**Aim of the exercise**.
Give again, word for word, each line of the data from the first through the one containing "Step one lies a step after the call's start". Pictures stay out.

::: Given data :::

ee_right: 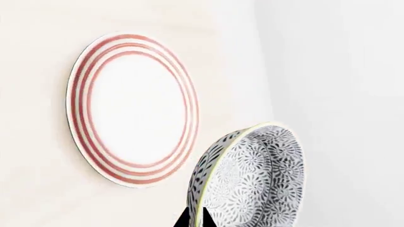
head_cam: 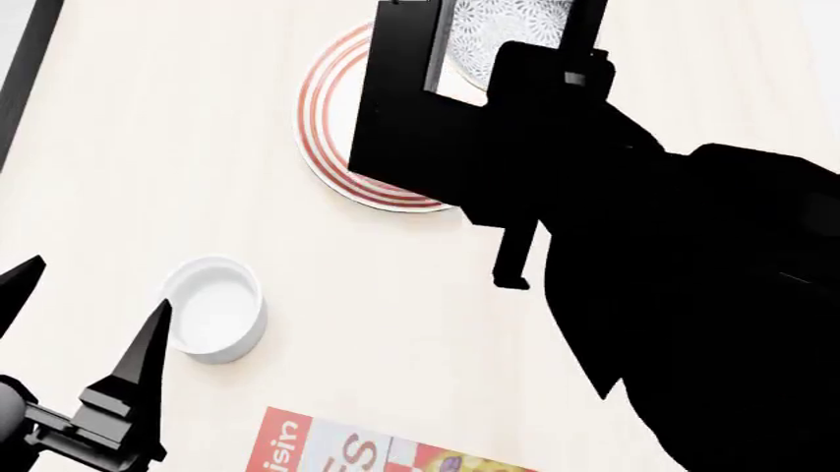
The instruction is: Pick the akita bowl on the cookies box and place it on the plate.
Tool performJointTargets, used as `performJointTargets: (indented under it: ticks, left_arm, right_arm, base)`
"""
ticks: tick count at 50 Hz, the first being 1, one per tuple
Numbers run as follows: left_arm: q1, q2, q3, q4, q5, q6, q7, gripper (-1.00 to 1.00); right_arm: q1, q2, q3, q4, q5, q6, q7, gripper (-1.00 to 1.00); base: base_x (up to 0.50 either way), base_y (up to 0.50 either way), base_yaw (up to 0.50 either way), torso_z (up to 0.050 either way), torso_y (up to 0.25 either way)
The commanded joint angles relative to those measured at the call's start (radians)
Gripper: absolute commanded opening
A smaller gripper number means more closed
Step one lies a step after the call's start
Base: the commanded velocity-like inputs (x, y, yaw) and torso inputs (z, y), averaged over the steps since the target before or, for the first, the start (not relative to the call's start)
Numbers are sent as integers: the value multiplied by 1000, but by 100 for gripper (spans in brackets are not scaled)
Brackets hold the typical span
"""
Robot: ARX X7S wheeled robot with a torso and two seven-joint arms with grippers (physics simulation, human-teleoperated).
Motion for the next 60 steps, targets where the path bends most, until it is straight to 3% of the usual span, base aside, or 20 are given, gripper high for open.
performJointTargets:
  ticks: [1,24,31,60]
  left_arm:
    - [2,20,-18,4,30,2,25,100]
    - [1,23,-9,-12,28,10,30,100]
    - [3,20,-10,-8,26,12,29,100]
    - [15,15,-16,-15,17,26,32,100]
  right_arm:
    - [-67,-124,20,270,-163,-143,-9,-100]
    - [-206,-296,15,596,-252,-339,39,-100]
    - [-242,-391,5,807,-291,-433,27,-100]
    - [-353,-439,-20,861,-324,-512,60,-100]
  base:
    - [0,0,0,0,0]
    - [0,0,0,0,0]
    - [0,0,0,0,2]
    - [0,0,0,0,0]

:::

**Reply to the task**.
ee_right: 
head_cam: 
The instruction is: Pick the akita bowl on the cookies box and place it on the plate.
Tool performJointTargets, used as `performJointTargets: (indented under it: ticks, left_arm, right_arm, base)`
"""
ticks: tick count at 50 Hz, the first being 1, one per tuple
Numbers run as follows: left_arm: q1, q2, q3, q4, q5, q6, q7, gripper (-1.00 to 1.00); right_arm: q1, q2, q3, q4, q5, q6, q7, gripper (-1.00 to 1.00); base: base_x (up to 0.50 either way), base_y (up to 0.50 either way), base_yaw (up to 0.50 either way), torso_z (up to 0.050 either way), torso_y (up to 0.25 either way)
The commanded joint angles relative to those measured at the call's start (radians)
Gripper: absolute commanded opening
A smaller gripper number means more closed
Step one lies a step after the call's start

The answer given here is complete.